WHAT YOU WILL DO:
Among the lines below, take the one holding "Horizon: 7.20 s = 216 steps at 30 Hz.", the one holding "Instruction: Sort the", and all lines between them. Set them down exactly.

LISTED ENTRIES:
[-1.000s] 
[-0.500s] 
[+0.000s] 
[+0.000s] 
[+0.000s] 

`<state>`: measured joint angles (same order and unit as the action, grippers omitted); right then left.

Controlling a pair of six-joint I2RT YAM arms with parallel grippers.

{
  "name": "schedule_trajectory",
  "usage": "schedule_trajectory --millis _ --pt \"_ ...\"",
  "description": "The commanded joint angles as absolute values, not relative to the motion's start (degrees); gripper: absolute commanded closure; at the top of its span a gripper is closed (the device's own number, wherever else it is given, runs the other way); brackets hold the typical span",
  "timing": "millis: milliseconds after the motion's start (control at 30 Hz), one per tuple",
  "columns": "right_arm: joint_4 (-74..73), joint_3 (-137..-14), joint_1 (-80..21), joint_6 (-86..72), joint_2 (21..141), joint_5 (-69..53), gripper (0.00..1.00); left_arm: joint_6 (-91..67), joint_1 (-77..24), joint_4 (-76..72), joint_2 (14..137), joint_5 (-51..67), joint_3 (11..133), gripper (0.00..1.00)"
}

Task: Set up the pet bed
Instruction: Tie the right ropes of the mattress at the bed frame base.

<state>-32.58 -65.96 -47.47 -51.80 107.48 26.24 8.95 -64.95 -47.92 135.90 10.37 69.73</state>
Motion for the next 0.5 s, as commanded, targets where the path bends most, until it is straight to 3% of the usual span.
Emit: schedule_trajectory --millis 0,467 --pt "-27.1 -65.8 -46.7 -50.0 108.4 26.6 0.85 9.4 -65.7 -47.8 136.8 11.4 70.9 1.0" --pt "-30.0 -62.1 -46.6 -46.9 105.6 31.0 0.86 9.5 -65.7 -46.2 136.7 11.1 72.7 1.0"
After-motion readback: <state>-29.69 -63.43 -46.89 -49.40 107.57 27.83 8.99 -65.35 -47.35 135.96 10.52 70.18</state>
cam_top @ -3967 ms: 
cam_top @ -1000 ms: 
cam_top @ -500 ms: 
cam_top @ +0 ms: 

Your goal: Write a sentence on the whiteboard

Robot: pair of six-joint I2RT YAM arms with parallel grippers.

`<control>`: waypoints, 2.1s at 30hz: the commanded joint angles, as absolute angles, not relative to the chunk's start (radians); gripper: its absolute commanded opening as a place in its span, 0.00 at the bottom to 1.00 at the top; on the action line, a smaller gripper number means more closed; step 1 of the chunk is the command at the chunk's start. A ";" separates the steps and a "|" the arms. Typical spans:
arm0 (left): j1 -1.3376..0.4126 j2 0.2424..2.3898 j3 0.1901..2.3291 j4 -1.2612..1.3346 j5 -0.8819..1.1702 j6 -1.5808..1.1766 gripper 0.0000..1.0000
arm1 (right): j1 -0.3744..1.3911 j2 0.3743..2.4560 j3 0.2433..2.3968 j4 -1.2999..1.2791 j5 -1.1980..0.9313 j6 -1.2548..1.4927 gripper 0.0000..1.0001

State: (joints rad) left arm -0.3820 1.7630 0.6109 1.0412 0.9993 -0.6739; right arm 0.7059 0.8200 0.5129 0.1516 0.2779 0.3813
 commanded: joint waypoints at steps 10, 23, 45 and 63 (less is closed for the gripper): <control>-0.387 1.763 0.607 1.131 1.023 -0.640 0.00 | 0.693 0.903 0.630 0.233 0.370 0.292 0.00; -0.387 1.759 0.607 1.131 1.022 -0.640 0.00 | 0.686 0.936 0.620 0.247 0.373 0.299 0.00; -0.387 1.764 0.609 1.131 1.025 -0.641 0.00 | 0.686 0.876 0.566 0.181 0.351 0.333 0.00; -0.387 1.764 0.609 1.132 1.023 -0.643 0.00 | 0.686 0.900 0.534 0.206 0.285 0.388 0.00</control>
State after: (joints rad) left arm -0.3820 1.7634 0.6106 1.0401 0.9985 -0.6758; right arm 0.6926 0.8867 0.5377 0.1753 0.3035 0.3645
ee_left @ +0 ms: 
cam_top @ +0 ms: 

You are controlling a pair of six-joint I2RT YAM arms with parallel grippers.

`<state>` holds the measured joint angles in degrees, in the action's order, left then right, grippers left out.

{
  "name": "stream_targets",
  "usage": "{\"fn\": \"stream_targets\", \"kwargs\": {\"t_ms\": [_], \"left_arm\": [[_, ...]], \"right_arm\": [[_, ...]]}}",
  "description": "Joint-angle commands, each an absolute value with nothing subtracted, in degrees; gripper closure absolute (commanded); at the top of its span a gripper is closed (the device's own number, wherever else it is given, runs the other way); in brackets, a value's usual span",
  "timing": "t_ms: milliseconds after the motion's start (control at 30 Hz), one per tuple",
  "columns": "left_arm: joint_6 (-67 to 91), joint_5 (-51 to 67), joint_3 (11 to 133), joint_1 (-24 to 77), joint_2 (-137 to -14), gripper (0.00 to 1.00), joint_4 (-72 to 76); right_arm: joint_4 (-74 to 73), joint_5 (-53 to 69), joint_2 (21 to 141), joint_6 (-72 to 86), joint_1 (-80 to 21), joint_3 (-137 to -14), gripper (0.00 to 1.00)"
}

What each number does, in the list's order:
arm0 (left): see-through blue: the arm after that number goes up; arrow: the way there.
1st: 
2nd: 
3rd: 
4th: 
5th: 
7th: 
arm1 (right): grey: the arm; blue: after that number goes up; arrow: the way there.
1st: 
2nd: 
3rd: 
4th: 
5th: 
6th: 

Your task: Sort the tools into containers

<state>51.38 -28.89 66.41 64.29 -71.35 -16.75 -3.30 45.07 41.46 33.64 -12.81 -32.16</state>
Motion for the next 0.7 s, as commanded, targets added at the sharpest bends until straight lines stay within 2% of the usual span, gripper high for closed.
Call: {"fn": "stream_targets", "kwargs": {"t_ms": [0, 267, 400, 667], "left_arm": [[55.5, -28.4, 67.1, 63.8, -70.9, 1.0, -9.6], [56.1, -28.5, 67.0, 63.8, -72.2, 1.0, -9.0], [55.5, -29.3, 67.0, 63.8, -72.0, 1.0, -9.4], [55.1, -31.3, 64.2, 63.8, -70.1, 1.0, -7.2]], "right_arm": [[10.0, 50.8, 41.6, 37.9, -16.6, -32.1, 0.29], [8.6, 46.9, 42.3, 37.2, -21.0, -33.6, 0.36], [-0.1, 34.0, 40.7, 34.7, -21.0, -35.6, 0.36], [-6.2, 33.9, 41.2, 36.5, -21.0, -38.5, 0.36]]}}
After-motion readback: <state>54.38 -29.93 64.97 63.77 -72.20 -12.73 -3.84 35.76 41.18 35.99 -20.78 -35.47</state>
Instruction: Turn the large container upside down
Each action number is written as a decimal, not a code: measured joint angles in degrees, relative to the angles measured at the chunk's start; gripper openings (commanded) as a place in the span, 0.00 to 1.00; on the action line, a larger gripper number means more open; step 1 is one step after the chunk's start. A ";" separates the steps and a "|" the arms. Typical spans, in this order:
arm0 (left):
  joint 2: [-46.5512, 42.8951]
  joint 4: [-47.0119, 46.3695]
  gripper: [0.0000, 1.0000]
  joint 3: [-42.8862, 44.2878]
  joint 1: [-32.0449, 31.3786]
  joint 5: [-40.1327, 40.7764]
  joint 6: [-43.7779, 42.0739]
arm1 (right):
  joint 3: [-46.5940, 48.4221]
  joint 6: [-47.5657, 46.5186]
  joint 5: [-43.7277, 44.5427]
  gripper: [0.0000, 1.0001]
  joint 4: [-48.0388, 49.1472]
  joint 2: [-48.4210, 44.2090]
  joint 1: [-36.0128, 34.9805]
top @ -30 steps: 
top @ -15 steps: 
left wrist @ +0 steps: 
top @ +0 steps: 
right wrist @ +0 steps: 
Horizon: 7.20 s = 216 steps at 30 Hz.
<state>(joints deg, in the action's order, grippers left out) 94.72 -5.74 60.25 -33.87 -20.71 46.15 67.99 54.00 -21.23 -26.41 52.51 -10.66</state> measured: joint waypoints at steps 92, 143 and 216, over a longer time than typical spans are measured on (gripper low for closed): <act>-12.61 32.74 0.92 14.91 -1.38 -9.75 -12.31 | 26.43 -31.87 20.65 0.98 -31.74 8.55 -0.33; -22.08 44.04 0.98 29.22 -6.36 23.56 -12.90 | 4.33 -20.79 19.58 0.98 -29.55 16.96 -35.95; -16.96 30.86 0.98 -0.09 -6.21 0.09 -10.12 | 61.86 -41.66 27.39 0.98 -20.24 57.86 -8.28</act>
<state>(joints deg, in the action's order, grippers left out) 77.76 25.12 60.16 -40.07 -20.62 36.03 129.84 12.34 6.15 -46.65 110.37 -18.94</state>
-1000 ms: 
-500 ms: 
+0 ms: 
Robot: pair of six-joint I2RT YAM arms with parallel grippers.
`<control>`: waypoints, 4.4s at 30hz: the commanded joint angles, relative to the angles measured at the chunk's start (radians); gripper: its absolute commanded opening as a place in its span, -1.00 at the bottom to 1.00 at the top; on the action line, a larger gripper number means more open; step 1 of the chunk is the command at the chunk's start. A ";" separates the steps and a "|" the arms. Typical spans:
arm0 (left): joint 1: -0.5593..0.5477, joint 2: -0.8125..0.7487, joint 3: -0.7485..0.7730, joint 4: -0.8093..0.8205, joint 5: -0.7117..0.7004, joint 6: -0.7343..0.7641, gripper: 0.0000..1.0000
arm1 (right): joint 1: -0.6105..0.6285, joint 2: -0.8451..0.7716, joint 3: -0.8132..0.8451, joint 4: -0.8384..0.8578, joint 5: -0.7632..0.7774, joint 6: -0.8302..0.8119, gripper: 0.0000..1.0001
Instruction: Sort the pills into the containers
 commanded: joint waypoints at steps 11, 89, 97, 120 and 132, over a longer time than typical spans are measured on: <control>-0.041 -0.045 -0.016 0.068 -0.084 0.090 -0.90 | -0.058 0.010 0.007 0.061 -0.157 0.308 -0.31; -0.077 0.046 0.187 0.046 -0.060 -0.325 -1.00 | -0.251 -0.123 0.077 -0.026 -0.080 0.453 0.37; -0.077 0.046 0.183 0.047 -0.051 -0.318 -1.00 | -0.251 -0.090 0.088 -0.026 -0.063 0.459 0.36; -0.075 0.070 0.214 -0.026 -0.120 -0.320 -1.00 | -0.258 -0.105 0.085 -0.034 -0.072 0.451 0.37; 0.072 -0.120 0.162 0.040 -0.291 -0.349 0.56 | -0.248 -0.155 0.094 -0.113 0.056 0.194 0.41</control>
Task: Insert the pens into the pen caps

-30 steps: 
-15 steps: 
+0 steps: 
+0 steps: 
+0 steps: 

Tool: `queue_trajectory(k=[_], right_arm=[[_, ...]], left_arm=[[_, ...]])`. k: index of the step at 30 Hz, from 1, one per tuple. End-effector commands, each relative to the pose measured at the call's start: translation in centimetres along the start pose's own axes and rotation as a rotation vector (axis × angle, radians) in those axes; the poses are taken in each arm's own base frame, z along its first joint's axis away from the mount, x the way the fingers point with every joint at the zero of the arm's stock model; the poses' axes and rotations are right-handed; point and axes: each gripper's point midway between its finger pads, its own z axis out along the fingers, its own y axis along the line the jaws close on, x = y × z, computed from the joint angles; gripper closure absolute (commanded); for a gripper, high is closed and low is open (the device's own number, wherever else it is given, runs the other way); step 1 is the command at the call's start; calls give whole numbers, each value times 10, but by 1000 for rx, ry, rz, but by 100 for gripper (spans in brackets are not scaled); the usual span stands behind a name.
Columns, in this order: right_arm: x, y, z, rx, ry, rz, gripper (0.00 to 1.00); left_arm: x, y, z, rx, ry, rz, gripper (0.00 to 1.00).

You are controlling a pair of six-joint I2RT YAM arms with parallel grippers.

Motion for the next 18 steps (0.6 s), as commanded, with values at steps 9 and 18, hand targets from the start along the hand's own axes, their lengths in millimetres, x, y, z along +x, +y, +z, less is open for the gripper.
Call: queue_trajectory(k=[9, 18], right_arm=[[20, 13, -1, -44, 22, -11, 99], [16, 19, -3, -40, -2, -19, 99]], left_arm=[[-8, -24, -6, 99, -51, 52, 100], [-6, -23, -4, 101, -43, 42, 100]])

PROBLEM SOLUTION:
Horizon: 7.20 s = 216 steps at 30 Hz.
<state>(joints deg, in the action's order, grippers left out) 94.72 -5.74 60.25 -33.87 -20.71 46.15 67.99 54.00 -21.23 -26.41 52.51 -10.66</state> measured: joint waypoints at steps 92, 143 and 216, over a longer time than typical spans are measured on (gripper low for closed): <act>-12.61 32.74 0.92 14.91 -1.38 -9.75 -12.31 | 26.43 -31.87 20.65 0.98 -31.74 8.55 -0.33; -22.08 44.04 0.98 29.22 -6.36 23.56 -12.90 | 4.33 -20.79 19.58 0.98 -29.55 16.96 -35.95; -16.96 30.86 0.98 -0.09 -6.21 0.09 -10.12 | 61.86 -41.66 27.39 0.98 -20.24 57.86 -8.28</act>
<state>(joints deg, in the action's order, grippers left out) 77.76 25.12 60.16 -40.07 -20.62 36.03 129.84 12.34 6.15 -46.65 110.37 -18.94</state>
-1000 ms: 
-500 ms: 
+0 ms: 
Robot: pair of six-joint I2RT YAM arms with parallel grippers.
`<control>`: waypoints, 4.4s at 30hz: the commanded joint angles, relative to the angles measured at the chunk's start (radians); gripper: its absolute commanded opening as a place in its span, -1.00 at the bottom to 1.00 at the top; on the action line, a larger gripper number means more open; step 1 of the chunk is the command at the chunk's start. A ";" separates the steps and a "|" the arms. Typical spans:
arm0 (left): joint 1: -0.5593..0.5477, joint 2: -0.8125..0.7487, joint 3: -0.7485..0.7730, joint 4: -0.8093..0.8205, joint 5: -0.7117..0.7004, joint 6: -0.7343..0.7641, gripper: 0.0000..1.0000
arm1 (right): joint 1: -0.6105..0.6285, joint 2: -0.8451..0.7716, joint 3: -0.8132..0.8451, joint 4: -0.8384..0.8578, joint 5: -0.7632..0.7774, joint 6: -0.8302..0.8119, gripper: 0.0000..1.0001
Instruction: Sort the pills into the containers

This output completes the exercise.